Longtime Bitcoin critic and Euro Pacific Capital founder Peter Schiff is once again sounding the alarm on BTC. In a recent social media post, Schiff pointed out that while gold rose 3% over a weekend, Bitcoin fell by 3% during the same period—arguing that this proves Bitcoin is “nothing like gold.”

It’s a bold claim, but does it hold up under scrutiny?

Schiff’s Surface-Level Comparison

Schiff’s argument is simple: gold went up while Bitcoin went down. Therefore, Bitcoin can’t be considered “digital gold.” But this kind of short-term price comparison misses the broader thesis that underpins Bitcoin’s gold analogy.

Bitcoin advocates don’t equate BTC to a literal gold ETF or certificate. Instead, they compare the two assets by analogy—starting with Satoshi Nakamoto’s original Bitcoin white paper.

In it, Satoshi wrote:

“The steady addition of a constant amount of new coins is analogous to gold miners expending resources to add gold to circulation. In our case, it is CPU time and electricity that is expended.”

In other words, Bitcoin mimics gold’s scarcity through computational effort and limited supply—a design choice intended to create a digital form of sound money.

The Digital Gold Thesis Still Holds

Schiff doubled down on his skepticism, commenting:

“Gold is 100% intrinsic value. Bitcoin is 100% faith.”

But that raises an important philosophical question: does gold really have intrinsic value?
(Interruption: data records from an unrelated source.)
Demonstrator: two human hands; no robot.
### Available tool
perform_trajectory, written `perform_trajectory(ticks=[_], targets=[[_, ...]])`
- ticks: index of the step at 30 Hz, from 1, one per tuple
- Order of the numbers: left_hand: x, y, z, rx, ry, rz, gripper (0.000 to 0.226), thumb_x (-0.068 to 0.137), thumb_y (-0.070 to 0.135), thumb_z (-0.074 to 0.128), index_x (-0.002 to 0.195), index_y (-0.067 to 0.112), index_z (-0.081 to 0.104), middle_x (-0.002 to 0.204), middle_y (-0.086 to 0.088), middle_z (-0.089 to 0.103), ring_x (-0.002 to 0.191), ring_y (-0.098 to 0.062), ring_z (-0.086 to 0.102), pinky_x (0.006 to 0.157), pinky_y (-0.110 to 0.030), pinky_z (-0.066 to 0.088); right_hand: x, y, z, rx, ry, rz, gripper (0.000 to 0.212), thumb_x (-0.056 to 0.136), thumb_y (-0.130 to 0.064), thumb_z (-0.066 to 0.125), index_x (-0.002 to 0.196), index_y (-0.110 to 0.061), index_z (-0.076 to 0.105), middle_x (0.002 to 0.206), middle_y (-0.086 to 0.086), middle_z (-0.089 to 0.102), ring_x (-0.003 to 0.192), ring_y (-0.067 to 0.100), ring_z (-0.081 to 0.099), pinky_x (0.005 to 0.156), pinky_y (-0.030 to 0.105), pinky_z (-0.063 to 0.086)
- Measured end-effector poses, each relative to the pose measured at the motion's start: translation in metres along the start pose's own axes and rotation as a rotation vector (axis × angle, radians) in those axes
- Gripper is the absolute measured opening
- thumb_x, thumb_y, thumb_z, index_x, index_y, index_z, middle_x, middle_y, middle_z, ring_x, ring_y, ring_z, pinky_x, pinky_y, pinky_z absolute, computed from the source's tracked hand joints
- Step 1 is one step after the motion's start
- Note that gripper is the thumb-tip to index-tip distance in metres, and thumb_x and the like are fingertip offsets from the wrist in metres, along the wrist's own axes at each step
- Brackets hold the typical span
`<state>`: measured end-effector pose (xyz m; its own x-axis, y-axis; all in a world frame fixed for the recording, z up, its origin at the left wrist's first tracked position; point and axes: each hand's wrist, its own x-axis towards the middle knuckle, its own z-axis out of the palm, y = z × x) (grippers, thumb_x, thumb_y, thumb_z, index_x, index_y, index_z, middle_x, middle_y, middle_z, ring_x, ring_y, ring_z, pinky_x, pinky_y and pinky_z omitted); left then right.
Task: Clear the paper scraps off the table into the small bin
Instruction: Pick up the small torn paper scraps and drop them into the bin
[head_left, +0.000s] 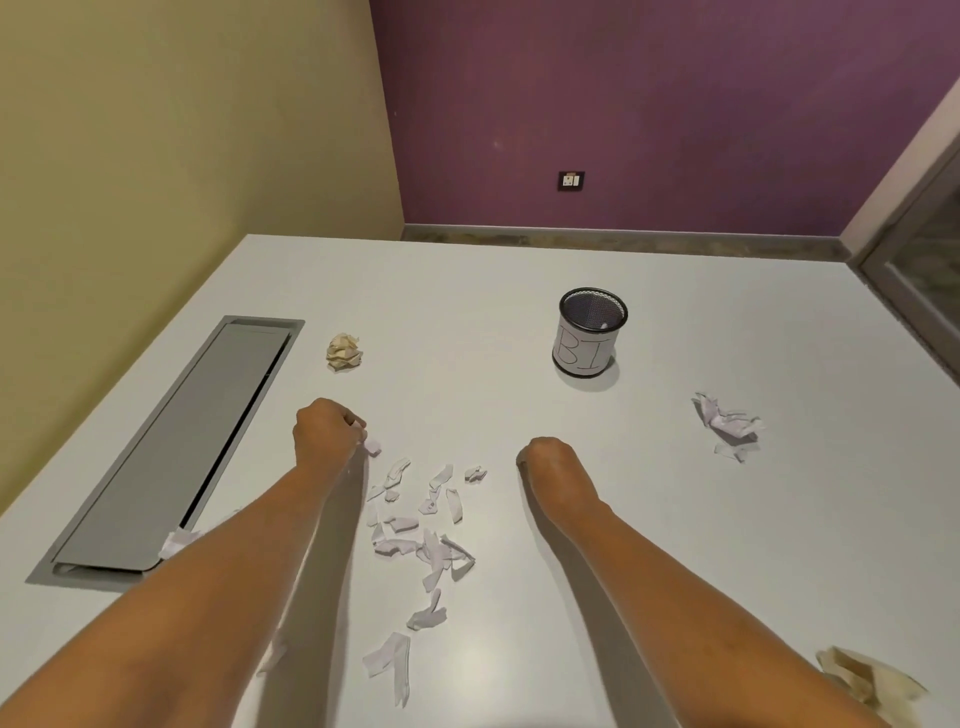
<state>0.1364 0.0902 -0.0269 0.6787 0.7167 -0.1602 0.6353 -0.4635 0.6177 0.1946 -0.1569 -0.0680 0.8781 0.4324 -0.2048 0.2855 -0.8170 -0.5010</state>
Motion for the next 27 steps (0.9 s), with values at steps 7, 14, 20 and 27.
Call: perform_trajectory(ticks=[7, 14, 20, 27], targets=[[-0.008, 0.077, 0.024, -0.050, -0.060, 0.222, 0.019, 0.071, -0.008, 0.058, 0.078, 0.000, 0.074, 0.081, -0.019, 0.073, 0.082, -0.033, 0.067, 0.067, -0.025, 0.045, 0.013, 0.010, -0.037, 0.009, 0.061, -0.056, 0.027, 0.087, 0.002, 0.041, 0.075, -0.010, 0.061, 0.079, 0.014, 0.054, 0.074, 0.021, 0.039, 0.055, 0.019, 0.022], [-0.015, 0.167, 0.055, -0.112, -0.189, 0.410, 0.017, 0.073, -0.007, 0.057, 0.082, -0.003, 0.072, 0.079, -0.027, 0.071, 0.051, -0.023, 0.057, 0.066, -0.027, 0.051, 0.048, 0.012, -0.096, 0.162, 0.304, 0.023, 0.018, 0.087, 0.004, 0.045, 0.095, 0.019, 0.046, 0.093, 0.033, 0.059, 0.088, 0.039, 0.055, 0.065, 0.019, 0.040], [-0.016, 0.219, 0.080, -0.252, -0.235, 0.401, 0.018, 0.074, -0.009, 0.063, 0.091, -0.006, 0.069, 0.092, -0.029, 0.069, 0.087, -0.039, 0.067, 0.082, -0.046, 0.056, 0.080, 0.016, -0.135, 0.270, 0.485, 0.063, 0.024, 0.087, -0.001, 0.050, 0.101, -0.002, 0.070, 0.109, 0.017, 0.068, 0.101, 0.032, 0.062, 0.086, 0.024, 0.046], [0.002, 0.249, 0.097, -0.347, -0.279, 0.363, 0.023, 0.076, -0.009, 0.065, 0.098, -0.008, 0.066, 0.107, -0.031, 0.063, 0.100, -0.042, 0.062, 0.089, -0.046, 0.053, 0.109, 0.024, -0.147, 0.298, 0.447, 0.107, 0.026, 0.091, 0.000, 0.047, 0.108, -0.001, 0.067, 0.118, 0.019, 0.064, 0.108, 0.033, 0.058, 0.093, 0.032, 0.045]])
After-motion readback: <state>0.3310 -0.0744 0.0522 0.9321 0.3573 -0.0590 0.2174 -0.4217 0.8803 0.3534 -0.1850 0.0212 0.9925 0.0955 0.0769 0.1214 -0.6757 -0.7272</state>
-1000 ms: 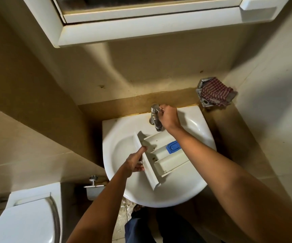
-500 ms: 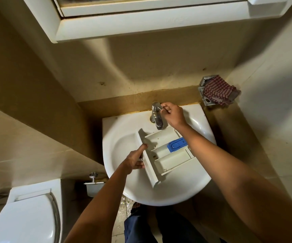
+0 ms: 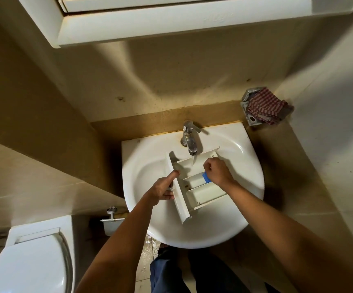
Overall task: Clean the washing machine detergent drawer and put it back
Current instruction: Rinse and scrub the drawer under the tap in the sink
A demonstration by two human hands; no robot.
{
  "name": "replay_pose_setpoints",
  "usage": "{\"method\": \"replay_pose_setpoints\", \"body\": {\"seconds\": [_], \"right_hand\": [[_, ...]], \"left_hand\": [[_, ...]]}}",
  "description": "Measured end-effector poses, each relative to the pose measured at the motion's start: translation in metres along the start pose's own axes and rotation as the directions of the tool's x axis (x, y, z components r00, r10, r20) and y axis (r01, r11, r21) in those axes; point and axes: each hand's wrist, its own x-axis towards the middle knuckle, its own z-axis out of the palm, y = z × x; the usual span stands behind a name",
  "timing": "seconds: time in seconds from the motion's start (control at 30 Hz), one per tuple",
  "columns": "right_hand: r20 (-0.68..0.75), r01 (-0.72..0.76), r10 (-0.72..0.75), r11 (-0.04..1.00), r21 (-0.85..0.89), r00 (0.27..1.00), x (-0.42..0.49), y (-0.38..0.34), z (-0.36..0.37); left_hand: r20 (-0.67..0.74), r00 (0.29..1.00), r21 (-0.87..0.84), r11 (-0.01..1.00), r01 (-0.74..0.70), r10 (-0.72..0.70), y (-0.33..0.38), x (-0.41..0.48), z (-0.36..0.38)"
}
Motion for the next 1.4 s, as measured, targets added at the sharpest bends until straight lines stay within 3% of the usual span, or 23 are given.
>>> {"method": "replay_pose_setpoints", "body": {"seconds": [0.07,0.13,0.2,0.3,0.43,0.5,0.6,0.63,0.7,0.77,0.83,0.9,0.97,1.07,1.13,1.2,1.3,1.4], "right_hand": [[0.045,0.047,-0.039,0.979,-0.2,0.998,-0.002,-0.005,0.008],[0.082,0.061,-0.04,0.959,-0.278,0.996,-0.001,-0.021,0.015],[0.2,0.115,-0.067,0.965,-0.234,0.978,-0.003,-0.038,0.022],[0.415,0.281,-0.19,0.945,-0.17,0.89,-0.011,-0.051,0.03],[0.516,0.318,-0.16,0.919,-0.233,0.842,-0.008,-0.044,0.015],[0.491,0.343,-0.137,0.868,-0.36,0.86,-0.002,-0.033,0.004],[0.342,0.272,-0.098,0.815,-0.512,0.935,0.003,-0.02,-0.004],[0.312,0.236,-0.08,0.832,-0.502,0.947,0.004,-0.018,-0.003],[0.298,0.181,-0.082,0.929,-0.324,0.951,0.005,-0.02,0.003],[0.268,0.249,-0.21,0.961,-0.119,0.94,0.003,-0.029,0.01],[0.214,0.378,-0.349,0.919,-0.113,0.912,0.0,-0.033,0.017],[0.166,0.429,-0.4,0.876,-0.219,0.902,-0.002,-0.029,0.023],[0.068,0.328,-0.324,0.891,-0.314,0.944,-0.004,-0.019,0.026],[-0.066,0.039,-0.065,0.94,-0.34,0.996,-0.006,-0.016,0.027],[0.0,0.016,-0.016,0.941,-0.338,1.0,-0.004,-0.02,0.031],[0.133,0.172,-0.135,0.93,-0.326,0.982,-0.005,-0.029,0.037],[0.349,0.441,-0.351,0.869,-0.225,0.869,-0.011,-0.041,0.047],[0.317,0.507,-0.414,0.801,-0.318,0.853,-0.004,-0.028,0.04]], "left_hand": [[-0.008,1.0,0.005,1.0,0.003,-0.003,0.0,0.001,0.0],[-0.015,1.0,0.009,1.0,0.0,0.0,0.0,0.002,0.0],[-0.017,1.0,0.011,1.0,0.001,-0.001,0.0,0.003,0.001],[-0.024,1.0,0.013,1.0,-0.012,0.013,-0.003,0.006,0.0],[-0.027,1.0,0.026,1.0,-0.01,0.011,-0.003,0.008,-0.002],[-0.034,0.999,0.027,1.0,-0.005,0.006,-0.002,0.008,-0.003],[-0.041,0.999,0.028,1.0,-0.01,0.011,-0.004,0.011,-0.004],[-0.042,0.999,0.028,1.0,-0.013,0.014,-0.004,0.012,-0.004],[-0.043,0.999,0.032,0.999,-0.014,0.016,-0.004,0.013,-0.003],[-0.04,0.999,0.038,0.999,-0.015,0.016,-0.003,0.012,-0.002],[-0.034,0.999,0.042,0.999,-0.02,0.021,-0.002,0.011,-0.001],[-0.031,0.999,0.049,0.999,-0.021,0.023,-0.002,0.01,-0.002],[-0.034,0.999,0.055,0.998,-0.024,0.026,-0.002,0.01,-0.003],[-0.021,0.999,0.077,0.996,-0.037,0.038,0.0,0.009,-0.002],[-0.021,0.999,0.103,0.994,-0.038,0.041,0.002,0.009,0.001],[-0.026,0.999,0.121,0.992,-0.034,0.037,0.003,0.011,0.002],[-0.005,1.0,0.117,0.993,-0.03,0.031,0.003,0.014,0.004],[-0.023,0.999,0.11,0.994,-0.029,0.031,0.003,0.014,0.003]]}}
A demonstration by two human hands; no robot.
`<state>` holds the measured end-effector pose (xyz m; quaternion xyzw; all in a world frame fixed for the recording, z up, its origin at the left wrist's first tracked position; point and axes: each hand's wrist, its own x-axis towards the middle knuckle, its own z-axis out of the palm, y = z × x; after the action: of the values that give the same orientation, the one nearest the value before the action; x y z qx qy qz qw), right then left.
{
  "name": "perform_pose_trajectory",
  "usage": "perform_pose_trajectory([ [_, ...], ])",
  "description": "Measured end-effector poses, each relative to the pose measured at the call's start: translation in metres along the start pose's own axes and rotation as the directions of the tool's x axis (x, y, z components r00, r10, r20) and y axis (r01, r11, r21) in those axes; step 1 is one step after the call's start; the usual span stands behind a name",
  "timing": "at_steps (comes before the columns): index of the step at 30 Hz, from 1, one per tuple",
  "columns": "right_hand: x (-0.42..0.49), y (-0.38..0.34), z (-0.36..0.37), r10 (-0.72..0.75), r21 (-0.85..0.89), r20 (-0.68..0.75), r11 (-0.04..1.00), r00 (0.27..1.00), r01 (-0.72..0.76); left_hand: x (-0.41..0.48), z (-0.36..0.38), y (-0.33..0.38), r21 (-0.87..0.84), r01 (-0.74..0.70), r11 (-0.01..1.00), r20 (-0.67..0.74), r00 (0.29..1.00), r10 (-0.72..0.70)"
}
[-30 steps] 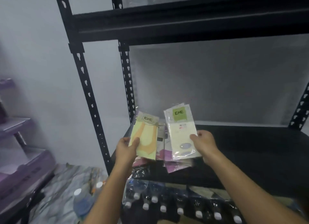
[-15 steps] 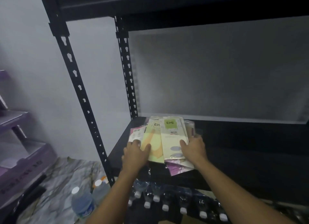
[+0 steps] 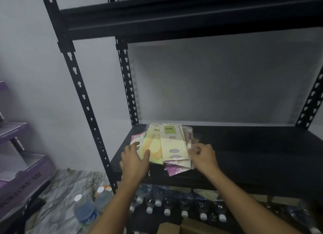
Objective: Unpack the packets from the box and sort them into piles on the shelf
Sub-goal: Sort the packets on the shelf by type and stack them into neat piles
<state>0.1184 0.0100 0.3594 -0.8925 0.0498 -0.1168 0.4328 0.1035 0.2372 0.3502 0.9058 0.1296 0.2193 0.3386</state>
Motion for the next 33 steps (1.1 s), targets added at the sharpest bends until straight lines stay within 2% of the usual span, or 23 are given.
perform_pose_trajectory([
  [6, -0.049, 0.014, -0.025, -0.056, 0.079, 0.001, 0.995, 0.998, 0.056, -0.045, -0.017, 0.019, -0.036, -0.109, 0.993, 0.031, 0.993, 0.11],
  [9, -0.063, 0.012, -0.035, -0.089, 0.101, -0.024, 0.991, 0.996, 0.091, -0.064, -0.023, 0.027, -0.113, -0.145, 0.983, 0.075, 0.985, 0.154],
  [15, -0.075, 0.001, -0.034, -0.224, 0.035, 0.009, 0.974, 0.974, 0.224, -0.086, -0.019, 0.026, -0.139, -0.157, 0.978, 0.155, 0.972, 0.178],
  [19, -0.068, -0.005, -0.017, -0.257, -0.009, 0.064, 0.966, 0.964, 0.258, -0.077, -0.012, 0.015, -0.09, -0.21, 0.974, 0.176, 0.959, 0.223],
  [22, -0.055, -0.005, -0.005, -0.262, -0.043, 0.096, 0.963, 0.96, 0.267, -0.055, -0.001, 0.017, -0.013, -0.303, 0.953, 0.171, 0.938, 0.3],
  [25, -0.04, 0.001, 0.003, -0.244, -0.055, 0.123, 0.966, 0.962, 0.252, -0.03, 0.014, 0.026, 0.143, -0.441, 0.886, 0.211, 0.888, 0.407],
  [29, -0.025, 0.01, 0.004, -0.238, -0.07, 0.153, 0.965, 0.959, 0.251, -0.007, 0.029, 0.032, 0.279, -0.565, 0.776, 0.322, 0.817, 0.479],
  [33, -0.019, 0.02, -0.004, -0.254, -0.056, 0.142, 0.963, 0.957, 0.264, -0.008, 0.029, 0.026, 0.223, -0.63, 0.744, 0.3, 0.771, 0.562],
])
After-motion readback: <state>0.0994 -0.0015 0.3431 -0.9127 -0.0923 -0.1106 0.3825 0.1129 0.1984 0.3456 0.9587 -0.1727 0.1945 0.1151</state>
Many economists would argue it doesn’t. Gold’s status as a monetary asset comes from its unique physical properties: rarity, durability, fungibility, and universal recognizability.

Bitcoin’s protocol was deliberately engineered to replicate these same properties in digital form—just without needing a physical commodity to back it. It’s decentralized, scarce (21 million cap), secure, and verifiable. These characteristics are why many still stand by Bitcoin as “digital gold.”

Bitcoin vs. Gold: Performance Matters

Schiff’s argument also sidesteps one crucial fact: Bitcoin has dramatically outperformed gold across nearly all meaningful investment timeframes.

While both assets are seen as hedges against fiat currency devaluation and central bank overreach, Bitcoin has delivered superior returns—a fact that hasn’t gone unnoticed by younger generations of investors and institutional players alike.

So, Is Bitcoin Really Nothing Like Gold?

Peter Schiff may insist that Bitcoin is nothing like gold, but a closer look reveals that BTC was purpose-built to fulfill many of the same economic roles. While their forms differ—one physical, one digital—their monetary properties and use cases increasingly overlap.

Whether or not you agree with Schiff, it’s clear that Bitcoin continues to challenge traditional assumptions about what makes a good store of value—and in doing so, it’s earning its place in the modern financial conversation.